石田と鳴神は、帰りは途中まで一緒だが朝は別々だ。方向が違うので仕方ない。無理すれば同行できるが、どちらもツンデレなのでそこまでしようとは言い出せない。
登校時間は石田のほうが先なので、鳴神が3組まで出向いてくる。
ツンデレにしては拘束時間が長いような気がするが、話の都合なので気にしてはいけない。

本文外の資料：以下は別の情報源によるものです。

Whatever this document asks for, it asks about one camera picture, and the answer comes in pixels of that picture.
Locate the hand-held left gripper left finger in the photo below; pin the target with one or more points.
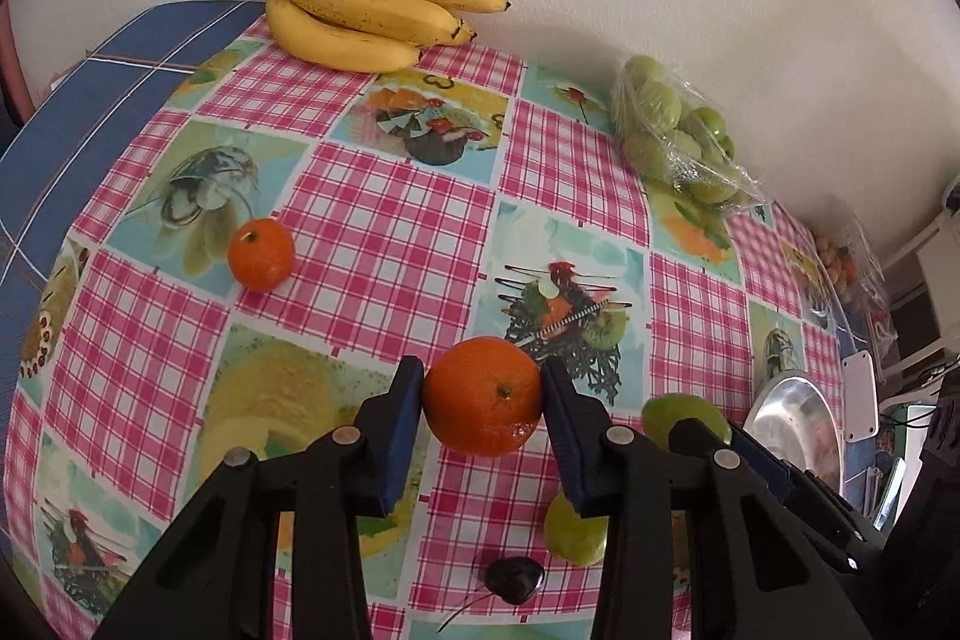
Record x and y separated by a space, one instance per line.
401 430

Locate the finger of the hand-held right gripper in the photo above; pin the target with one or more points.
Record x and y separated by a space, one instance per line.
761 460

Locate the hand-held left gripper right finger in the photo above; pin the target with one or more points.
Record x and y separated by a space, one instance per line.
566 437

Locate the large round steel plate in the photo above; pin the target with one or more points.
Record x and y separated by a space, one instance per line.
787 415

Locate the large orange tangerine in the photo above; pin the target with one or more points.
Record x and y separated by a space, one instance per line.
480 396

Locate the round green jujube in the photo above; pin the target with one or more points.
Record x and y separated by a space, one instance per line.
675 411

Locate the dark purple plum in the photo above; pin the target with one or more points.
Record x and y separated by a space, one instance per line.
512 578

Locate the small orange tangerine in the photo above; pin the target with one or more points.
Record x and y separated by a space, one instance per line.
260 254

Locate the white plastic box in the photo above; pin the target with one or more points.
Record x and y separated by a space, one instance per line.
859 396

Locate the clear plastic clamshell box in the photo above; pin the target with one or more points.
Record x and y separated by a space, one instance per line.
870 302

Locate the pile of brown longans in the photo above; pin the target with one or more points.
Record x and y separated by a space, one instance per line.
836 265

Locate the pink checkered printed tablecloth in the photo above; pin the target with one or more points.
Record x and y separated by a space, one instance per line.
375 212

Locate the white chair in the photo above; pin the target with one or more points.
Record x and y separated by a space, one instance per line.
922 242

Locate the clear wrapped plastic tray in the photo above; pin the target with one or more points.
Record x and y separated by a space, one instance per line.
739 186

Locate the pack of green jujubes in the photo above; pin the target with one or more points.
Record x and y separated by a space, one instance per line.
652 96

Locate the pink chair back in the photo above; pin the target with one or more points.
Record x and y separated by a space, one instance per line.
11 78

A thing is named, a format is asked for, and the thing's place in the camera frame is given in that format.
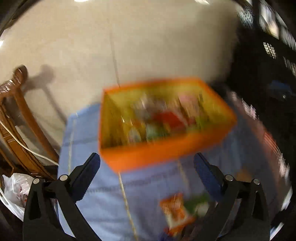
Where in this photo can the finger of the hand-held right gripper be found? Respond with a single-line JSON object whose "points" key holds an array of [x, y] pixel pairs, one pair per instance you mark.
{"points": [[278, 88]]}

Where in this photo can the green yellow snack packet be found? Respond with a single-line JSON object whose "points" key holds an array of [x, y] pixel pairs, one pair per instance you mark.
{"points": [[155, 132]]}

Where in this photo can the red snack packet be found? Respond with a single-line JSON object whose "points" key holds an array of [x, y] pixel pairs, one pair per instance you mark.
{"points": [[171, 119]]}

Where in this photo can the white plastic bag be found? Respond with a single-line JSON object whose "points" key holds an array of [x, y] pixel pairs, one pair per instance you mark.
{"points": [[16, 188]]}

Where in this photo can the orange cardboard box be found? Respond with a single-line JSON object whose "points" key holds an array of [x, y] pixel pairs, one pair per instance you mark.
{"points": [[166, 153]]}

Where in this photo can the blue checked tablecloth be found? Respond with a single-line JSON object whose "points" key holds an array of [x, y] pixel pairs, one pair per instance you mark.
{"points": [[138, 192]]}

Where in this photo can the orange red bread packet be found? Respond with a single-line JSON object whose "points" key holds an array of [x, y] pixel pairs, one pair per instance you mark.
{"points": [[175, 213]]}

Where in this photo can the framed picture behind furniture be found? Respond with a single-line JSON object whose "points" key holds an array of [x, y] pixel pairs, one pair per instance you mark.
{"points": [[269, 18]]}

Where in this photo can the carved wooden chair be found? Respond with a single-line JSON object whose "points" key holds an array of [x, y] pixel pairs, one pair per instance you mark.
{"points": [[16, 129]]}

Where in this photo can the dark carved wooden furniture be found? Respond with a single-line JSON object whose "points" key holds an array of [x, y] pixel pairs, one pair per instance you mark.
{"points": [[261, 58]]}

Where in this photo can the green white snack packet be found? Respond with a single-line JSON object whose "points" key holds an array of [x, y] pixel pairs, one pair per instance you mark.
{"points": [[198, 205]]}

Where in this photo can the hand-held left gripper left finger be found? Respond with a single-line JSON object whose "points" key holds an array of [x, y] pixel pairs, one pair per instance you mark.
{"points": [[86, 176]]}

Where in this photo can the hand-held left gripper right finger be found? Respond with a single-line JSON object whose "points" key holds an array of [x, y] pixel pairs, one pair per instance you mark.
{"points": [[209, 178]]}

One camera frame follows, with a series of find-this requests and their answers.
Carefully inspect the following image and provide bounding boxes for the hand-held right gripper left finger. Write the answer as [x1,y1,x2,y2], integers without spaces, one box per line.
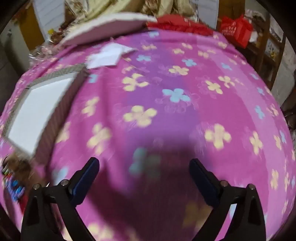
[21,157,100,241]

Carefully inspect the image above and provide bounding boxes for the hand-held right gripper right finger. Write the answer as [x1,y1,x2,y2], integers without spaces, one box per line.
[189,158,270,241]

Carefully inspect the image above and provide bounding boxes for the striped cardboard box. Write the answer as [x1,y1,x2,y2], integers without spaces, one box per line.
[2,64,89,156]

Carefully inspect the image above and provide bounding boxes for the leopard print hair bow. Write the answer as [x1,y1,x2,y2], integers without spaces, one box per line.
[7,155,35,179]

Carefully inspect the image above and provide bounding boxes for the pink floral bedsheet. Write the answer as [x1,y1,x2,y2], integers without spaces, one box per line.
[0,30,296,241]

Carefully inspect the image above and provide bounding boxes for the white paper sheet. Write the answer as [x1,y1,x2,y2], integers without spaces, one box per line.
[87,44,138,69]

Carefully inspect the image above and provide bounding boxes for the clear plastic bag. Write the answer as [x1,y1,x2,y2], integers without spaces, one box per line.
[29,30,67,63]

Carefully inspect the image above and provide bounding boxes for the wooden chair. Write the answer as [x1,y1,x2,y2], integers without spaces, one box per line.
[254,14,287,77]

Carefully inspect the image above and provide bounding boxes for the pale pink pillow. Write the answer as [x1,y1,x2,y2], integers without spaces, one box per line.
[59,13,156,45]

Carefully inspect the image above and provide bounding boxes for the red shopping bag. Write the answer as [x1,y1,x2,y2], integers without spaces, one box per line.
[220,15,253,48]

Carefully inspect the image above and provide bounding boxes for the red ruffled cushion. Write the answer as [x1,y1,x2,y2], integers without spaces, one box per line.
[147,14,214,36]

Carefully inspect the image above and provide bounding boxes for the cream floral quilt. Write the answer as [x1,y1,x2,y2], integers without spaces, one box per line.
[65,0,199,21]

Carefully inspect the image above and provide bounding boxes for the colourful flower bead bracelet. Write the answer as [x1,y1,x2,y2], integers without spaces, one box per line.
[1,162,26,204]

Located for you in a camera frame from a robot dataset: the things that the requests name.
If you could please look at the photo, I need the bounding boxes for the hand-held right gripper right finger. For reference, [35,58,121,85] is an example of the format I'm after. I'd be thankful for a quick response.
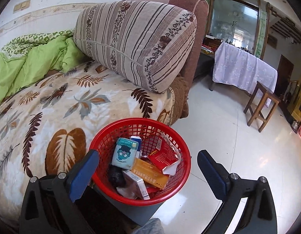
[197,149,278,234]

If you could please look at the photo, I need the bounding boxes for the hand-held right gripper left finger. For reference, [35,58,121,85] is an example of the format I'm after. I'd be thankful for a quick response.
[19,149,100,234]

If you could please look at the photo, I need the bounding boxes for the black plastic bag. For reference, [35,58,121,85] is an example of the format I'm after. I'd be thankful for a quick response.
[108,166,126,188]

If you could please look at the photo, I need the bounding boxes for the teal cartoon tissue packet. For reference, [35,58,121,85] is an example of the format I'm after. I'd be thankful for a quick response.
[111,138,139,170]

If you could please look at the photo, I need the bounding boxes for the red plastic mesh basket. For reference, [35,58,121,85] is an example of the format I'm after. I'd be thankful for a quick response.
[88,117,192,206]

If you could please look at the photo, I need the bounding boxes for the torn red box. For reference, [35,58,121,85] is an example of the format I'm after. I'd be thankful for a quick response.
[148,136,181,176]

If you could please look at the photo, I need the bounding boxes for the small white medicine box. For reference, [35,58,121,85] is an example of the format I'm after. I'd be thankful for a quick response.
[122,169,151,200]

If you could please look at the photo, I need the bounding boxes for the long white medicine box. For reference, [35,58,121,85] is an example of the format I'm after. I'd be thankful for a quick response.
[130,136,142,159]

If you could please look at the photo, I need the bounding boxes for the orange medicine box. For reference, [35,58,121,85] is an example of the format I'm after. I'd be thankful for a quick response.
[130,158,170,190]

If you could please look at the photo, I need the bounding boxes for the white crumpled wrapper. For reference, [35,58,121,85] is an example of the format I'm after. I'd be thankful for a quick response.
[116,186,139,199]

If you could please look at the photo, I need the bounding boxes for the grey plastic bin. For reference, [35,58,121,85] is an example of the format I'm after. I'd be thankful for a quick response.
[92,185,163,227]

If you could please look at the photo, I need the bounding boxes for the leaf-printed blanket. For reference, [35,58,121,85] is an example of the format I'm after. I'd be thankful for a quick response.
[0,61,175,222]

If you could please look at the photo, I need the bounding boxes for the person's grey trouser leg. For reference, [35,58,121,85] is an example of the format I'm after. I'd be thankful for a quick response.
[131,218,164,234]

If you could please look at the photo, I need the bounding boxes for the wooden stool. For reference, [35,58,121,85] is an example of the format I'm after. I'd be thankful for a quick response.
[243,81,282,133]

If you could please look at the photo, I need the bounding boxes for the dark side table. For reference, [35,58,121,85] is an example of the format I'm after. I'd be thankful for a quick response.
[194,44,216,81]

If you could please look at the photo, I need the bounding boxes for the green quilt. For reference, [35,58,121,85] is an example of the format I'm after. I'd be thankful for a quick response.
[0,29,89,105]

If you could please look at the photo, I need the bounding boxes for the dark wooden door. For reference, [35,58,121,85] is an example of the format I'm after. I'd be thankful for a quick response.
[275,55,294,98]

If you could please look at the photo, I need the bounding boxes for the striped sofa cushion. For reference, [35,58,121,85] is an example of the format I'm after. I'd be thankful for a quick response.
[73,0,198,94]

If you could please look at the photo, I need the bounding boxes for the brown sofa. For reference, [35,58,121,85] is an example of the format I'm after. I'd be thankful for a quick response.
[126,0,209,125]

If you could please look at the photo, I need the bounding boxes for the wooden wall lattice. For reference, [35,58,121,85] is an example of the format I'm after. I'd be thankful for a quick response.
[270,10,301,44]

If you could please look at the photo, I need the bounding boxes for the wall switch plate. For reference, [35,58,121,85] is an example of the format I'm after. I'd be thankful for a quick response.
[13,0,31,11]

その朝、教室には鞄を置いただけの鳴神が隣の教室に入ると、石田が難しい顔でなにやら読んでいるのが目に入った。
「何読んでるの?」
「ああ……今朝、父が送って来たんだよ。なんのつもりか知らないけど」
それは、どうもネットの記事をプリントしたもののようだった。「少女の死」なんたらという見出しが躍っている。
「それ、もう読んだわ」


「中国で、若い農民が女の赤ちゃんを拾った。二人は貧しくとも幸せに暮らしていたが、娘は小学校に入ってすぐ白血病に罹ってしまう。父は家を売って入院費に当てようとしたが、覚悟を決めた娘は病院を退院。この親子の話が新聞に載って、寄付金が集まり娘は遅ればせながら化学療法を受けられることになるが、既に体力が尽きており、結局死んでしまう、という話よ」

特に表情も変えず、一気に言い切る。アナウンサーかあんたは。
鳴神は微かに顔を歪めたが、何となく話を聞いていた周囲の連中は、
「うう、可哀想……」
「いい話ね」
などと涙腺を緩むに任せている。
その反応に、鳴神の元々短い堪忍袋の緒が切れた。
「ああ、可哀想?いい話?ちょっとあんた、それって泣き系の小説かなんかなの?」
「実話らしいわよ」
「実話?実際に七つかそこらの子供が死んだのがいい話?ざけんじゃないわよ!むしろこれは……ムカつく話よ!」
言いたいだけ言うと教室を飛び出した鳴神を、石田その他はぽかんと見送った。

「確かに、只の美談にしてしまってはいけないんでしょうね」
「……そうだね」
石田は強張った顔を隠すように眼鏡に指を当てる。
「石田の実家って病院だったっけ?医療関係者が何を考えてこれを子供に送りつけたのか、ちょっと興味があるわ」
「……」


(日経BPにあった話をほぼそのまま引用しています)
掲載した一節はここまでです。